What to produce
Write out the listing beneath this instruction in its entirety, exactly as it reads.
*** Opening Exercise data ***
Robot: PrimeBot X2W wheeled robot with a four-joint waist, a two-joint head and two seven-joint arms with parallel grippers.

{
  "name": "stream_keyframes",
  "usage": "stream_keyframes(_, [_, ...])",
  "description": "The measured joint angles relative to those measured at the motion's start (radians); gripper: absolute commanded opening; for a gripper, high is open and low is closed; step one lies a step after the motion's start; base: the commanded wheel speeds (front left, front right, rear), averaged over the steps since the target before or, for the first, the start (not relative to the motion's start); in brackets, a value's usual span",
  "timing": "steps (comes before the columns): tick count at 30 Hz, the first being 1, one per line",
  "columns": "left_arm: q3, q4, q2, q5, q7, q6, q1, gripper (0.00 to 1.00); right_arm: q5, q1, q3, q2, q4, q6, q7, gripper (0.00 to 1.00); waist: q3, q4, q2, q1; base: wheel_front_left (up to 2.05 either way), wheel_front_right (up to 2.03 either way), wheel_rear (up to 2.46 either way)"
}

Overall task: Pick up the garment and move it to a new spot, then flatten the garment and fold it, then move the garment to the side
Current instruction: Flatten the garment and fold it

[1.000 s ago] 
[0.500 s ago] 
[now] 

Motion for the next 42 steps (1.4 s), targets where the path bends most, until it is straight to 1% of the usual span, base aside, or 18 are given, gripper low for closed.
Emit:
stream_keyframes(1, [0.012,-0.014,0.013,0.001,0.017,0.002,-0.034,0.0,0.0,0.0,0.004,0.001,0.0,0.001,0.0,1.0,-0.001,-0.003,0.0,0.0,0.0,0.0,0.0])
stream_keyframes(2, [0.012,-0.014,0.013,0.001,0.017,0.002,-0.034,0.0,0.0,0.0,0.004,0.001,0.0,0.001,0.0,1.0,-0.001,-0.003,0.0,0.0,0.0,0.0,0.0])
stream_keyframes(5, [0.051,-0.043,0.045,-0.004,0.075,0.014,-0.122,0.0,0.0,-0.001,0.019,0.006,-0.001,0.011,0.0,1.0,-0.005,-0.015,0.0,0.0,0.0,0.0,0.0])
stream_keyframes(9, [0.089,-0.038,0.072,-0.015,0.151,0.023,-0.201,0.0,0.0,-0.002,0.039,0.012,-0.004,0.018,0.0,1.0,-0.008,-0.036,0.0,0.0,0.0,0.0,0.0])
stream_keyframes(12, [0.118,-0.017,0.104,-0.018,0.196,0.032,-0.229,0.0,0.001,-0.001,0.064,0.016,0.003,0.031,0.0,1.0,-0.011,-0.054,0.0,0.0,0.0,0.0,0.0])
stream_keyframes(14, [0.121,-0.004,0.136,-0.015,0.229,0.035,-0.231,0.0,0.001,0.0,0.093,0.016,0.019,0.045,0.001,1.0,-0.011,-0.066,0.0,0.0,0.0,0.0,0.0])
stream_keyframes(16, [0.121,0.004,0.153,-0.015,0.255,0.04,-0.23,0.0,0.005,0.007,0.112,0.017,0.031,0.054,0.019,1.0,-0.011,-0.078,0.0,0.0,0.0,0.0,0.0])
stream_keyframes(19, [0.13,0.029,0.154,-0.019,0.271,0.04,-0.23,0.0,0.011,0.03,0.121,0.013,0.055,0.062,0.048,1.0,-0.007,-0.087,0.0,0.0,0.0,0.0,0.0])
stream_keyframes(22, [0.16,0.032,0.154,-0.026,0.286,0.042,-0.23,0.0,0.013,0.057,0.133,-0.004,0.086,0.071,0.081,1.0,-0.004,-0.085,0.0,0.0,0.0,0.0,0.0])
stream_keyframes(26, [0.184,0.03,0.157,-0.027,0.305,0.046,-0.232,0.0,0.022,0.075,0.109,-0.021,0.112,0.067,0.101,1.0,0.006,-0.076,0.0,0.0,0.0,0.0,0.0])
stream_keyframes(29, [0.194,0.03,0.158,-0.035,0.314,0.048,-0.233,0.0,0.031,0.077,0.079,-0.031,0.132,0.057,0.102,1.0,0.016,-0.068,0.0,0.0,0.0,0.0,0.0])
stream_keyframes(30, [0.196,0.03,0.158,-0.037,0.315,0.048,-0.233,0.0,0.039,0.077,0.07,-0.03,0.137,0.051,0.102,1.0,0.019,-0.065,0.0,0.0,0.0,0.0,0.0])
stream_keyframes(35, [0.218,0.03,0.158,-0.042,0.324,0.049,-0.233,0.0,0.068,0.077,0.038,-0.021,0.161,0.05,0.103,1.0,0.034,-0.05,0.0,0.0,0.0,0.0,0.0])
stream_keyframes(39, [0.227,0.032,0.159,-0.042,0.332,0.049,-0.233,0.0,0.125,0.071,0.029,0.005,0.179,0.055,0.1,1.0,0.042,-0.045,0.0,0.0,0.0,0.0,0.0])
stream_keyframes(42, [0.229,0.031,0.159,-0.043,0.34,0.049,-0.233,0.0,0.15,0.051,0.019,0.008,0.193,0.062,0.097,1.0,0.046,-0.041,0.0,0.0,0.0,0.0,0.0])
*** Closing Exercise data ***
Answer box
Robot: PrimeBot X2W wheeled robot with a four-joint waist, a two-joint head and two seven-joint arms with parallel grippers.

{
  "name": "stream_keyframes",
  "usage": "stream_keyframes(_, [_, ...])",
  "description": "The measured joint angles relative to those measured at the motion's start (radians); gripper: absolute commanded opening; for a gripper, high is open and low is closed; step one lies a step after the motion's start; base: the commanded wheel speeds (front left, front right, rear), averaged over the steps since the target before or, for the first, the start (not relative to the motion's start); in brackets, a value's usual span",
  "timing": "steps (comes before the columns): tick count at 30 Hz, the first being 1, one per line",
  "columns": "left_arm: q3, q4, q2, q5, q7, q6, q1, gripper (0.00 to 1.00); right_arm: q5, q1, q3, q2, q4, q6, q7, gripper (0.00 to 1.00); waist: q3, q4, q2, q1; base: wheel_front_left (up to 2.05 either way), wheel_front_right (up to 2.03 either way), wheel_rear (up to 2.46 either way)"
}

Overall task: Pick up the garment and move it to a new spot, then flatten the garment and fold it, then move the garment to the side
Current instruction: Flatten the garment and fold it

[1.000 s ago] 
[0.500 s ago] 
[now] 

Motion for the next 42 steps (1.4 s), targets where the path bends most, until it is straight to 1% of the usual span, base aside, or 18 are given, gripper low for closed.
Emit:
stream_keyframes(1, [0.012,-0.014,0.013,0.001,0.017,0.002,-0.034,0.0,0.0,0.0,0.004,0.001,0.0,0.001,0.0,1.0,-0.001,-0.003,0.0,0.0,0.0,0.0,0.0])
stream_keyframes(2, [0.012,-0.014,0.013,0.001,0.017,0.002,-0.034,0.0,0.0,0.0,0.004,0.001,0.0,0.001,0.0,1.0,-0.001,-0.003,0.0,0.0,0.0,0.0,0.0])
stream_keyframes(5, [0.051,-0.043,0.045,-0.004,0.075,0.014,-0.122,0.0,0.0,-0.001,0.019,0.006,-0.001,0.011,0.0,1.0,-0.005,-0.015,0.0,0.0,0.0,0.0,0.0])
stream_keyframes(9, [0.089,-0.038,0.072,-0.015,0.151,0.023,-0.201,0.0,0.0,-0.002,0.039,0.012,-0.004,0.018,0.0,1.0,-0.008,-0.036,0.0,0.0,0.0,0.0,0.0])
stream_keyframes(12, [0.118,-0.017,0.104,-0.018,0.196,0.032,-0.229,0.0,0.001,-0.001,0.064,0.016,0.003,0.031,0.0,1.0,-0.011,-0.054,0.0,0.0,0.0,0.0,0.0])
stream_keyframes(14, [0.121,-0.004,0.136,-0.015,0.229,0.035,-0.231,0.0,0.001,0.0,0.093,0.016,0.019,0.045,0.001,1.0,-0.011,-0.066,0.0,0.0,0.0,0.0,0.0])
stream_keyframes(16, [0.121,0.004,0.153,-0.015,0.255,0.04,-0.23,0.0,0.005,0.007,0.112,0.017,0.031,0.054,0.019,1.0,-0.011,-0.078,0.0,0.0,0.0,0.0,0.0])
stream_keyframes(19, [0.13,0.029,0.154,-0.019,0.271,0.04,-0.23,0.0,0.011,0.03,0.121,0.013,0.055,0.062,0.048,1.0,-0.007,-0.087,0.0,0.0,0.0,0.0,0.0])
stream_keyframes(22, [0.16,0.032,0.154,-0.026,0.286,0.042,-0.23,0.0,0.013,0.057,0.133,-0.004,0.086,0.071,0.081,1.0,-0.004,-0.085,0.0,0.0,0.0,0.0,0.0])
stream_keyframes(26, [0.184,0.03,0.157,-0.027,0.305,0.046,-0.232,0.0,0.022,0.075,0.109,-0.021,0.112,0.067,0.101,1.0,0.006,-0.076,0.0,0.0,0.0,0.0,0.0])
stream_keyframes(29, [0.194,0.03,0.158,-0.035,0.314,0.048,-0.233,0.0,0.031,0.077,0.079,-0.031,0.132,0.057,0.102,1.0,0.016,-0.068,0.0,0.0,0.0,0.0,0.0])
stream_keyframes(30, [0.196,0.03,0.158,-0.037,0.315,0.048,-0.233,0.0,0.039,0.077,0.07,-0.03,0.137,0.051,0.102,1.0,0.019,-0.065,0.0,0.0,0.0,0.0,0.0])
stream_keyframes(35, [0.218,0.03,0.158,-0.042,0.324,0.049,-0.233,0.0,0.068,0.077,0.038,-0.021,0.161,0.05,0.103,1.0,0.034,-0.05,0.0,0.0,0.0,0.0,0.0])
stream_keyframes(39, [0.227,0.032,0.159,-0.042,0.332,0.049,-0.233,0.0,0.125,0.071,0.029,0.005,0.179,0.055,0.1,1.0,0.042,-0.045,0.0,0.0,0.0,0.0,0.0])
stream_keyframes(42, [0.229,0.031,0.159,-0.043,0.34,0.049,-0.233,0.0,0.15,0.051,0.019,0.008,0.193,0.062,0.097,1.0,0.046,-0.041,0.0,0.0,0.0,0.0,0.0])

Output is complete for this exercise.